Change the baud rate to 115200.
You should see the temperature values (in °F) being displayed on the terminal every 500 milliseconds, as shown below.
Also, notice the LED0 blinking at a 500 millisecond rate.
You may vary the temperature by placing your finger on the temperature sensor (for a few seconds).
Press the SW0 switch on the SAM L10 Xplained Pro Evaluation Kit to change the default sampling rate to one second.
Every subsequent pressing of the SW0 switch on the SAM L10 Xplained Pro Evaluation Kit changes the default sampling rate to two seconds, four seconds, 500 milliseconds, and back to one second in cyclic order as shown below.

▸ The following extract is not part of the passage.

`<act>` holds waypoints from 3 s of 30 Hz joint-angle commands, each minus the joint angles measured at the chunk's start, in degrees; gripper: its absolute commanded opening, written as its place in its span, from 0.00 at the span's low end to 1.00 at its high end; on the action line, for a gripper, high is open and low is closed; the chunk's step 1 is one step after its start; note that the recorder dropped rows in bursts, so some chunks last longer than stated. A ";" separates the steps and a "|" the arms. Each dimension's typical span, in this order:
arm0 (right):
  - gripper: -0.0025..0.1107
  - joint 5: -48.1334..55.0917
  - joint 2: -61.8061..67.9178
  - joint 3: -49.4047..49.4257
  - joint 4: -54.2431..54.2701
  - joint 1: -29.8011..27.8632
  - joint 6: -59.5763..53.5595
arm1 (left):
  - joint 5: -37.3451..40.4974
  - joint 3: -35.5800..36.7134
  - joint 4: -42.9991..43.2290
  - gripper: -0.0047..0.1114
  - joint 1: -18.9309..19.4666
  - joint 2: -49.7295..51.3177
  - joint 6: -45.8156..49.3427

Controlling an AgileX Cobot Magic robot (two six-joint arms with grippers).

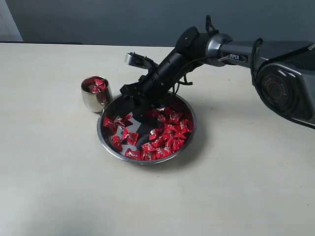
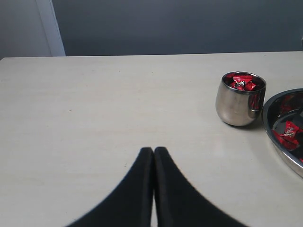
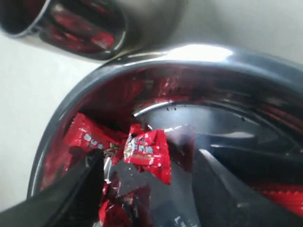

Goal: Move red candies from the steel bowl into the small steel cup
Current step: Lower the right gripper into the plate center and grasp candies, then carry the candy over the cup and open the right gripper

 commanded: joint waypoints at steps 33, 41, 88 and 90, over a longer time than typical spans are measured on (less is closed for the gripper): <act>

While the temperature sampling rate changes on every switch SW0 press, notice the LED0 toggling at the same sampling rate.
Results
You observed that the application displayed the current room temperature values on the serial terminal every 500 milliseconds. You were able to change the temperature sampling values dynamically by pressing a user switch on the development kit. You could exercise sampling changes to one second, two seconds, four seconds, and cycle back to 500 milliseconds every time you pressed the user switch. You also observed that a user LED was toggled every time the current temperature is displayed on the serial terminal.
Analysis
You have successfully created your first application using MPLAB® Harmony v3 on a SAM L10 microcontroller. Your application used all the fundamental elements that go into building a real-time application. Your application successfully read temperature sensor values and displayed them periodically over a serial terminal on a PC. The application also took user input by pressing a switch on the development board.
In this application, you used MPLAB Harmony Configurator (MHC) to configure the SAM L10 and also used the MPLAB Harmony v3 Framework. You used the clock configurator to set up the CPU clock and timer (Real-Time Clock (RTC)) clock. You configured SERCOM1 (as I²C), SERCOM0 (as Universal Synchronous Asynchronous Receiver Transmitter (USART)), RTC, and External Interrupt Controller (EIC) Peripheral Libraries (PLIBs). You also configured the Direct Memory Access (DMA) using the DMA configurator. You used the pin configurator to set up the pins for LED and switch functions.
Conclusions
This tutorial provided you training of configuring and using all the fundamental components needed to build a real-time application on a SAM L10 microcontroller with MPLAB Harmony v3 Framework. As a next step, you may customize this application and reconfigure some of the components used in this tutorial. You could also add new components (PLIBs, etc.) to enhance this application to realize your end application.